**WHAT THE TASK REQUIRES:**
Wherever the string "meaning" shows up in the records below, return that line.

[Start of Attachment]

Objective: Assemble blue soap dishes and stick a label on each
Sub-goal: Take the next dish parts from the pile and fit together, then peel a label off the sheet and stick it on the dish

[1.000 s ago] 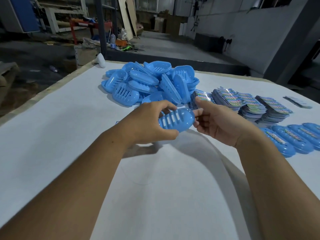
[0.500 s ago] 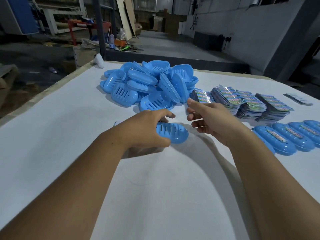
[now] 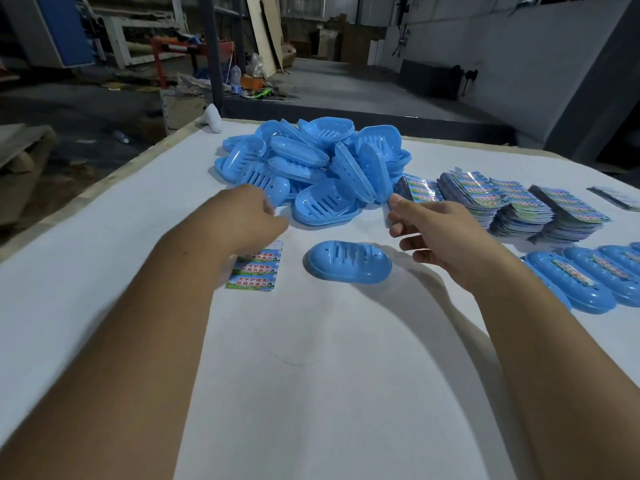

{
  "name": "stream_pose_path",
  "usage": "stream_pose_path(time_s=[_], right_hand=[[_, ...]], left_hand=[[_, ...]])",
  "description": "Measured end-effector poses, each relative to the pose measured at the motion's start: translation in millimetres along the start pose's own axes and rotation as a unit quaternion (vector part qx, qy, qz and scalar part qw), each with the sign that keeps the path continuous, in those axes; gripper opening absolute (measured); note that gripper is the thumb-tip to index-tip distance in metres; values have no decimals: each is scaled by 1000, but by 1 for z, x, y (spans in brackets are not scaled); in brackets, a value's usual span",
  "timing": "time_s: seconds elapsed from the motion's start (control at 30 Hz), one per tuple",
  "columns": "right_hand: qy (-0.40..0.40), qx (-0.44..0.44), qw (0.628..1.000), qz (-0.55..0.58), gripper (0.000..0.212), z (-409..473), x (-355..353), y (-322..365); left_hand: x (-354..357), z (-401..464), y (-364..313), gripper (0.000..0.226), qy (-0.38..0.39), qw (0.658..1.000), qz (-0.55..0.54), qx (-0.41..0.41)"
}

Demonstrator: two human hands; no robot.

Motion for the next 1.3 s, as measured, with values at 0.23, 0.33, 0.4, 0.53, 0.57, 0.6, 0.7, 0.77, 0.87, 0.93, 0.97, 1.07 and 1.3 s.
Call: stream_pose_path(time_s=[0.23, 0.33, 0.4, 0.53, 0.57, 0.6, 0.7, 0.77, 0.87, 0.93, 0.97, 1.07, 1.3], right_hand=[[8, -8, 1000, -16, 41, 2, 4, 2], [9, -10, 1000, -22, 41, 2, 5, 3], [11, -12, 1000, -24, 41, 1, 7, 4], [20, -21, 999, -30, 41, -1, 12, 6], [22, -24, 999, -33, 41, -2, 13, 6], [25, -26, 999, -36, 41, -2, 15, 6], [31, -32, 998, -44, 40, -3, 18, 8], [35, -33, 998, -46, 40, -4, 19, 9], [37, -35, 998, -46, 40, -4, 20, 9], [37, -36, 998, -47, 40, -5, 21, 9], [38, -36, 997, -49, 40, -5, 21, 9], [40, -36, 997, -53, 41, -6, 22, 9], [47, -38, 997, -53, 43, -8, 24, 9]], left_hand=[[4, -5, 14, 72, 52, 997, 42, -49], [14, -6, 20, 94, 68, 982, -123, -123], [18, -5, 20, 102, 76, 977, -151, -132], [16, -1, 19, 94, 84, 986, -102, -102], [13, 1, 18, 84, 76, 992, -63, -81], [12, 1, 16, 75, 69, 995, -38, -69], [13, 0, 17, 67, 79, 991, -58, -90], [15, -5, 18, 76, 94, 980, -121, -129], [16, -7, 17, 74, 94, 980, -122, -124], [15, -8, 14, 67, 84, 985, -102, -115], [14, -8, 14, 62, 78, 987, -93, -110], [12, -8, 12, 51, 62, 992, -66, -90], [13, -2, 17, 60, 58, 989, -101, -89]])
Point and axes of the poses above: each hand's wrist, its own z-axis towards the middle knuckle, its own x-axis out of the palm, y = z × x, the point moved 5 cm from there along z, towards the middle knuckle, and after that the axes turned 5 degrees about -y, right-handed, at the moved point
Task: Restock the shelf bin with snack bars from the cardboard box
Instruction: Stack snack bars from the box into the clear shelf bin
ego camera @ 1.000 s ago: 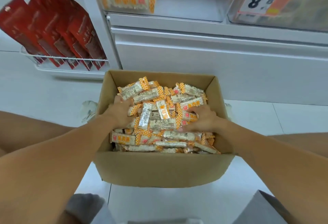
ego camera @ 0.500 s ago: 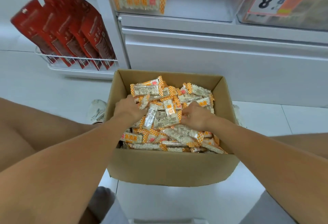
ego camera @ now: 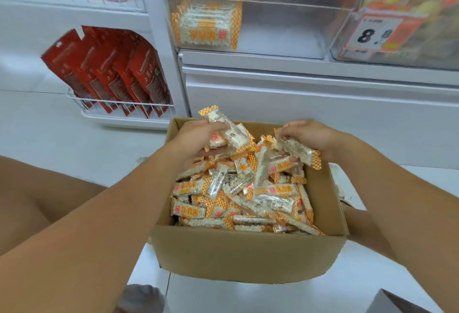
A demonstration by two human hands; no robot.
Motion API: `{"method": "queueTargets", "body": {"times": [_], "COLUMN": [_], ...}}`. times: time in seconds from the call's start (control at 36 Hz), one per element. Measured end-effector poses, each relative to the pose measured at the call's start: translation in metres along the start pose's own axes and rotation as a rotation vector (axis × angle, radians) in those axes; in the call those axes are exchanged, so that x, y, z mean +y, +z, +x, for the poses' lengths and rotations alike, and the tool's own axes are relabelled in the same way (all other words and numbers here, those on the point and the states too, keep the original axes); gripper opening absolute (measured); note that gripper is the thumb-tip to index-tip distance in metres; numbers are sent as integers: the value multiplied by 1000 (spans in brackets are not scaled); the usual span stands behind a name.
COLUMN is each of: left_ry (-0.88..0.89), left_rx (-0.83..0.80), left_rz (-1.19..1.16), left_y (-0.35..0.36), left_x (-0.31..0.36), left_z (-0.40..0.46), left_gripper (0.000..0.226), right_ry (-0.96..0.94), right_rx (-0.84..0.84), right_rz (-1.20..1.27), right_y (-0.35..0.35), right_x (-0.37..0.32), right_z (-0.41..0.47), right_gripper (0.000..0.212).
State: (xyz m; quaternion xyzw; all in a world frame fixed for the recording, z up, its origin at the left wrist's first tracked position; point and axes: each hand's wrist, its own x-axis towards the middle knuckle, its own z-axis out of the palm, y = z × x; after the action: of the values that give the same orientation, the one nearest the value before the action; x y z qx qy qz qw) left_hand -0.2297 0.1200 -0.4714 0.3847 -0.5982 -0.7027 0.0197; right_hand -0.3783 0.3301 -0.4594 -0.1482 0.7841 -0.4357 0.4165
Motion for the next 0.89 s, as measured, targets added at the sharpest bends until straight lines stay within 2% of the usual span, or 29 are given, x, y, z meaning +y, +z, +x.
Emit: {"method": "queueTargets", "body": {"times": [0.06,0.14,0.22,0.31,0.39,0.44,0.5,0.53,0.58,0.64,0.69,0.75,0.83,0.89], "left_ry": [44,115,36,-91,-216,-260,-286,-286,-281,-228,-159,-122,-118,-140], "left_rx": [24,81,73,63,61,44,13,-5,-5,58,132,171,188,166], "left_rz": [64,310,399,362,226,186,199,217,247,313,380,329,268,264], "left_y": [3,3,-1,-6,-12,-14,-14,-13,-12,-11,-12,-12,-11,-10], "left_x": [5,1,-15,-31,-42,-45,-47,-48,-51,-55,-55,-54,-50,-43], "left_z": [0,1,7,5,4,4,3,2,2,2,3,3,4,1], "left_gripper": [23,21,30,20,30,22,15,19,43,49,43,34,19,48], "right_ry": [-46,-19,77,159,232,256,256,247,211,189,196,208,164,92], "right_rx": [-9,29,72,111,140,167,197,213,226,258,276,287,333,308], "right_rz": [-102,-292,-224,-130,34,93,38,8,-57,-158,-212,-209,-138,-21], "right_y": [-1,10,34,56,72,79,84,87,93,97,97,93,80,70], "right_x": [-6,0,21,38,44,44,41,40,37,33,29,23,14,1], "right_z": [1,6,10,13,21,27,32,37,44,48,52,53,53,46], "right_gripper": [20,23,52,80,91,84,69,72,81,72,55,36,26,19]}}
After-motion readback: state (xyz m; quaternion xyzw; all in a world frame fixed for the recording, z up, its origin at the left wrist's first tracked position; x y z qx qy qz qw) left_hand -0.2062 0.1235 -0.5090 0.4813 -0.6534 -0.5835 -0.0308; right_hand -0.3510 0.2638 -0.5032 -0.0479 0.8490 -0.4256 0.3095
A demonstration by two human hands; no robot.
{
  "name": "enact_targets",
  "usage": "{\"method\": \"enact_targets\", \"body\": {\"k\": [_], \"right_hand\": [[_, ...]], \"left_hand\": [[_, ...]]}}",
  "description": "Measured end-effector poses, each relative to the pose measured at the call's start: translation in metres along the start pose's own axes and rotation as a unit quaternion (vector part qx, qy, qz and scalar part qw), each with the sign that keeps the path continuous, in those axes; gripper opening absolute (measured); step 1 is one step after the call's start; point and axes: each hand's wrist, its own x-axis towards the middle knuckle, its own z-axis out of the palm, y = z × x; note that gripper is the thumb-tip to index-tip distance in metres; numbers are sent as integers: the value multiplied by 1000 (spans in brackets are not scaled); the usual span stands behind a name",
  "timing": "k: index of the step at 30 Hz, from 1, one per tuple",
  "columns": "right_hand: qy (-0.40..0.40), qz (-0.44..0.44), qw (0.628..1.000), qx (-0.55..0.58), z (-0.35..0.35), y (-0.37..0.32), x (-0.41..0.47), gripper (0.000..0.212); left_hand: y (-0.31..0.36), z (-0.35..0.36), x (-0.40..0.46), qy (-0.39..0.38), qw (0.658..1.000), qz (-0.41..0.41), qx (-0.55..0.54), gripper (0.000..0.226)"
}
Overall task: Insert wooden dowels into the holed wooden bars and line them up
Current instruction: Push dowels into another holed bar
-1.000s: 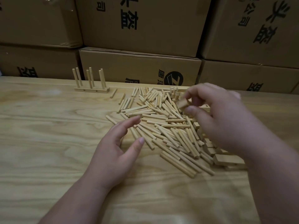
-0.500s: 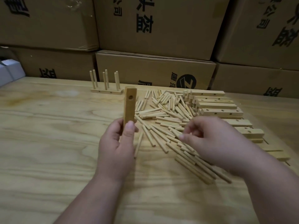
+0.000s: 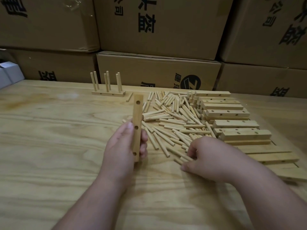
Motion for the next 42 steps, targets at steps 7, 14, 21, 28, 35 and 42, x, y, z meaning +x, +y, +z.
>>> {"method": "enact_targets", "body": {"k": [7,14,21,28,35,42], "right_hand": [[15,-10,1000,-19,4,0,-2,40],[47,-41,997,-37,4,0,-3,39],[150,-64,986,38,1,-2,-1,28],[156,-108,958,216,0,-6,-3,19],[161,-159,944,239,-6,-6,-6,17],[120,-163,954,222,-8,-4,-8,17]], "left_hand": [[5,2,0,-86,986,-94,-105,25],[5,9,-5,-144,958,-224,-110,16],[3,12,-5,-129,961,-235,-67,38],[3,10,-3,-134,958,-244,-72,41],[3,10,-3,-124,962,-236,-64,45],[2,8,-2,-113,962,-236,-71,37]]}}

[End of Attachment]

**RESULT FOR THIS TASK:**
Motion for the next 0.89 s, as measured, targets added at the sharpest bends until straight lines stay within 2% of the usual span, or 29 are given, x, y, z meaning +y, +z, +x.
Motion for the next 42 steps, targets at steps 7, 14, 21, 28, 35 and 42, x, y, z meaning +x, +y, +z.

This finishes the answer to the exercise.